* [Recorded information]:
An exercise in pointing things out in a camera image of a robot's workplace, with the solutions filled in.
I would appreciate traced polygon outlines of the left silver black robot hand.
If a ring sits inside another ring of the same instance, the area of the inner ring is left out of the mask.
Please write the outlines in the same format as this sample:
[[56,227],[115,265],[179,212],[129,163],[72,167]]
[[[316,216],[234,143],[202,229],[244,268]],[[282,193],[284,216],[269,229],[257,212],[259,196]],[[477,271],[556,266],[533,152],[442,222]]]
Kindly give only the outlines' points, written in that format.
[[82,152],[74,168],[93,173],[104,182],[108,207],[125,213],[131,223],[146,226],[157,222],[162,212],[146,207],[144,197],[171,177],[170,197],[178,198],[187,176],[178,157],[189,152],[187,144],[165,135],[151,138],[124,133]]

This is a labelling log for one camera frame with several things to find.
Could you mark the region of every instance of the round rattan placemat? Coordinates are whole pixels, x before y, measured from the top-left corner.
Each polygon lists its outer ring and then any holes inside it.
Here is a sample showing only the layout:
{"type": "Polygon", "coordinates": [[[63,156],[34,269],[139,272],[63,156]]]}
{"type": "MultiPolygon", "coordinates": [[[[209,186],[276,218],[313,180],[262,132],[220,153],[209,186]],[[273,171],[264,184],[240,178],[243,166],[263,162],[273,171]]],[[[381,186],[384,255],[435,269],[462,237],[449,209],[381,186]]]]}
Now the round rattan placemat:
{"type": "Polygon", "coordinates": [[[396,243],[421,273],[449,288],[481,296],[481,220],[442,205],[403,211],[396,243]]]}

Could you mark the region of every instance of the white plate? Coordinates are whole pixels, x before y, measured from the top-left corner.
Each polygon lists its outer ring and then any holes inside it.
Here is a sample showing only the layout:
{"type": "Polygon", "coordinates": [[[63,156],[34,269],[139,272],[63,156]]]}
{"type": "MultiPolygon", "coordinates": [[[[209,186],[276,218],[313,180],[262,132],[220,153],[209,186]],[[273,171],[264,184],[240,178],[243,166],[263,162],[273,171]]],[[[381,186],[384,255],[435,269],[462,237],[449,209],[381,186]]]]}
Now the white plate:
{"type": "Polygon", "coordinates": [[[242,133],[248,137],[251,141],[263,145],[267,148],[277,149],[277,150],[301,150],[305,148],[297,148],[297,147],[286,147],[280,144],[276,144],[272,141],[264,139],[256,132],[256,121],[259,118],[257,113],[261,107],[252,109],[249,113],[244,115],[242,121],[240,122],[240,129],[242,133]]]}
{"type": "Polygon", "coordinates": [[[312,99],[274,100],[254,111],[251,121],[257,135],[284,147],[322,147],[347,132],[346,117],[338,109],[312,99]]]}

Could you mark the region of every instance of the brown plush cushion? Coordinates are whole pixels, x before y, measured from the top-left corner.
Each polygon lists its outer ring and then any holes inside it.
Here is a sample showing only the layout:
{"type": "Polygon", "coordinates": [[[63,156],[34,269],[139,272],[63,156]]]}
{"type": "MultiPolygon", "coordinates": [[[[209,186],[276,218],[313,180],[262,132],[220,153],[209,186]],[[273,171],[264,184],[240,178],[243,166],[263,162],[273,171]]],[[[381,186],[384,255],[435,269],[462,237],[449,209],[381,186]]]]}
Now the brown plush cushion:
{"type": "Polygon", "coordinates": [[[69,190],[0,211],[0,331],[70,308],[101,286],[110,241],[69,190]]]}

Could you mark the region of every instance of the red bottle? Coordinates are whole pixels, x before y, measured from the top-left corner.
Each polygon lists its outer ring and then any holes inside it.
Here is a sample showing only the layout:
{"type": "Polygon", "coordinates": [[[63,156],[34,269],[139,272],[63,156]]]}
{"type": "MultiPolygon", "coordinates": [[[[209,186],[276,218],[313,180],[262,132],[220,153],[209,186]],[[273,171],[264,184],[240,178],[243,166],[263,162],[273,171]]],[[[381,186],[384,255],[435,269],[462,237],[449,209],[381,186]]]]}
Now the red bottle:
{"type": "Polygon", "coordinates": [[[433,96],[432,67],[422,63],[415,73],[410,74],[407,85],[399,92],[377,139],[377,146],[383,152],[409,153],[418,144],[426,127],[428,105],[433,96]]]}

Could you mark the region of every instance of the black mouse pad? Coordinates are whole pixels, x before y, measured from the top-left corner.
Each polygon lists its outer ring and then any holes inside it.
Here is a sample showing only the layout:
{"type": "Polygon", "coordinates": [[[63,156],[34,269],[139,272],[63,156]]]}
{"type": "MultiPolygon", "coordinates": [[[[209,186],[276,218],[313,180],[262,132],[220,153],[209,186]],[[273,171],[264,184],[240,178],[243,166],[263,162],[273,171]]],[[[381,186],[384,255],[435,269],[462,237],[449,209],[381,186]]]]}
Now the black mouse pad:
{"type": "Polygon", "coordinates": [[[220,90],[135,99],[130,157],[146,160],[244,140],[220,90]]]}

* [Aim of the task]: Find the lines in the entries above where "left" occurs, and copy each of them.

* [Solution for this problem]:
I would appreciate traced polygon outlines of the left silver black robot hand.
If a ring sits inside another ring of the same instance, the area of the inner ring is left out of the mask.
Could you mark the region of every instance of the round rattan placemat? Coordinates are whole pixels, x before y, measured from the top-left corner.
Could you mark the region of every instance of the white plate? Coordinates are whole pixels, x before y, measured from the top-left corner.
Could you mark the region of every instance of the brown plush cushion? Coordinates are whole pixels, x before y, measured from the top-left corner.
Could you mark the region of every instance of the red bottle? Coordinates are whole pixels, x before y, measured from the top-left corner.
Could you mark the region of every instance of the black mouse pad? Coordinates are whole pixels, x before y, measured from the top-left corner.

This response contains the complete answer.